Myeloproliferative neoplasm (MPN) is a clonal hematopoietic stem cell disorder. A commonly found related gene mutation is a mutation of the JAK2 kinase, thus making it a potential MPN pharmacotherapeutic target. One such pharmacotherapeutic agent with this mechanism is Ruxolitinib, which has anemia and thrombocytopenia as side effects. Based on literature, the parsley herb has a potential as an anticancer. The activity of the secondary metabolites of parsley herb were tested on JAK2 in-silico, with the goal being to develop a potential MPN pharmacotherapeutic agent candidate with minimized side effects.
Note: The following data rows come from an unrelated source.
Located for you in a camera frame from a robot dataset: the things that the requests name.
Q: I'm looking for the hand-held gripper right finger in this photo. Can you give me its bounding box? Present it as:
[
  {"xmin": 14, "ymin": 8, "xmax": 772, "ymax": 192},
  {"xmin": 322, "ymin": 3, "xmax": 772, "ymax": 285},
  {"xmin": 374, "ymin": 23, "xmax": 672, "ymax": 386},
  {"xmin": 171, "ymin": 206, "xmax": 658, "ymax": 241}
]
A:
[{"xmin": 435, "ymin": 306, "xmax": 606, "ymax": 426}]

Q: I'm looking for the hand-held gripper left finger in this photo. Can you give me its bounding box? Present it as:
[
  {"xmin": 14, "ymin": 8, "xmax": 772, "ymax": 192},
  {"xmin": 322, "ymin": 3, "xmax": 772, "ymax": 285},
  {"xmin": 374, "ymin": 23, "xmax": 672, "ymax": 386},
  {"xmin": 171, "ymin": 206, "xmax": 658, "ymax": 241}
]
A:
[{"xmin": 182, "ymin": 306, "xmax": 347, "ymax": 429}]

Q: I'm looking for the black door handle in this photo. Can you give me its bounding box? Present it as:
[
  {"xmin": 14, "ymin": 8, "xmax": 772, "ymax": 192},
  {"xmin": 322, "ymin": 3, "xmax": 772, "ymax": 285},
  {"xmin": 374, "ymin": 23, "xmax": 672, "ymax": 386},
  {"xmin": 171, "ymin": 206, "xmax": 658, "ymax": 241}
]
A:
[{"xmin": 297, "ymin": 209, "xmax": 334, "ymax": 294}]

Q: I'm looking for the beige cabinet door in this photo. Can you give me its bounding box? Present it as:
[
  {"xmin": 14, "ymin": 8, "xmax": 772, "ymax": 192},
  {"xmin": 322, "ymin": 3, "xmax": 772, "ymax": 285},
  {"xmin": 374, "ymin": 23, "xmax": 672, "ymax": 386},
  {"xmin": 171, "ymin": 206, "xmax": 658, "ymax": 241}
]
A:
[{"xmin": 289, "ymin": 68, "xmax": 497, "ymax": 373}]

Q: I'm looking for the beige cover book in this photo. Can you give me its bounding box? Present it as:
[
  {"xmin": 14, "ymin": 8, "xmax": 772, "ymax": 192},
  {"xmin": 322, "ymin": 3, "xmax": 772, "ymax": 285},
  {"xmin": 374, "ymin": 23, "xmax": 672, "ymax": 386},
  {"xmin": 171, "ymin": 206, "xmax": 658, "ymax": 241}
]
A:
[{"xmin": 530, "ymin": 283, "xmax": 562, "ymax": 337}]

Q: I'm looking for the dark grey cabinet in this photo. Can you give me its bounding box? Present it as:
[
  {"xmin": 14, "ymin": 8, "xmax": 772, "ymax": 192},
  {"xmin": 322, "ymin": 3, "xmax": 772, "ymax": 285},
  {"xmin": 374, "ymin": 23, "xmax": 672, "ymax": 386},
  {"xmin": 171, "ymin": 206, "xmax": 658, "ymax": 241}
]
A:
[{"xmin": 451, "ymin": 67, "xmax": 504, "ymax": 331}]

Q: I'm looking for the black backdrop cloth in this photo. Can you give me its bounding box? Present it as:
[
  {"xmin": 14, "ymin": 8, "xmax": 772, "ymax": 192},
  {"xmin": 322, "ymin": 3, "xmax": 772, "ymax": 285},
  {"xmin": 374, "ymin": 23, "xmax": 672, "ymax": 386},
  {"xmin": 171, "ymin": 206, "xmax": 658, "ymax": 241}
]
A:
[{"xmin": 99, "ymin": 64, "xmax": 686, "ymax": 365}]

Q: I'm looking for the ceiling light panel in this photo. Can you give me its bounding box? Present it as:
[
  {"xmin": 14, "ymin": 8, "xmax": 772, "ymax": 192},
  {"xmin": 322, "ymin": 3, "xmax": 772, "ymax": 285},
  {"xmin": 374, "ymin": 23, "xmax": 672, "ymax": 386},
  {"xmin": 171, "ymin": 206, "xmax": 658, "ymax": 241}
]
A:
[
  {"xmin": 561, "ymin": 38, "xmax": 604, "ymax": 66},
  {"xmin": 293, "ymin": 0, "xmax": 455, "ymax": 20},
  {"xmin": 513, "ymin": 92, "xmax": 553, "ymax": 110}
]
This was done by redocking a native ligand (5-amino-3-[(4-cyanophenyl)amino]-N-phenyl-1H-1,2,4-triazole-1-carboxamide) and docking 15 test ligands which are secondary metabolites of parsley herb to JAK2. The Gridbox that was used is situated on x center : 10.06, y center -7.342, z center -20.32 with 0.375 Å units. The test ligand with the best binding potential to JAK2 is luteolin, with a binding energy of -8.13, inhibition constant of 1.1, hydrogen bonds on GLN A: 553, SER A: 698, LYS A: 581, GLN A: 626 VAL A: 629, and other bond types on ILE A: 559, LEU A: 579, LEU A: 680.